* _Task requirements_
Copy out again, unchanged, the listing below from the line that has "(200, 191) to (308, 71): 2.52" through the line that has "(67, 142) to (174, 47): 2.23".

__________________________________________________

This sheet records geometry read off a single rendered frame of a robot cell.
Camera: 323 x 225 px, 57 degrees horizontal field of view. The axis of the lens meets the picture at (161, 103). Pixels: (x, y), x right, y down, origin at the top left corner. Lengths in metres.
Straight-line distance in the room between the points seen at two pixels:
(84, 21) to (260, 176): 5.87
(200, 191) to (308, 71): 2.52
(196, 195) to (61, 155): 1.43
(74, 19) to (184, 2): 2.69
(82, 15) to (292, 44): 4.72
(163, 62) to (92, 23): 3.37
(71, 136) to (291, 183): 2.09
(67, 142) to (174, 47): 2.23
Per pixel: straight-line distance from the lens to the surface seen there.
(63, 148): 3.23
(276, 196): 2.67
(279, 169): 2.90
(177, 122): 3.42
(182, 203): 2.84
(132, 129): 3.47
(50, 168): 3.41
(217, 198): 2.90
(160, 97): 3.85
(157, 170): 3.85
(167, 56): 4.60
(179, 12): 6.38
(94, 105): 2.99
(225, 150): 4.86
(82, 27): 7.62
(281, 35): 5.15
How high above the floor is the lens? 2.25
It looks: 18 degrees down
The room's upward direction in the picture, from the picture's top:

__________________________________________________

* _Solution below_
(200, 191) to (308, 71): 2.52
(196, 195) to (61, 155): 1.43
(74, 19) to (184, 2): 2.69
(82, 15) to (292, 44): 4.72
(163, 62) to (92, 23): 3.37
(71, 136) to (291, 183): 2.09
(67, 142) to (174, 47): 2.23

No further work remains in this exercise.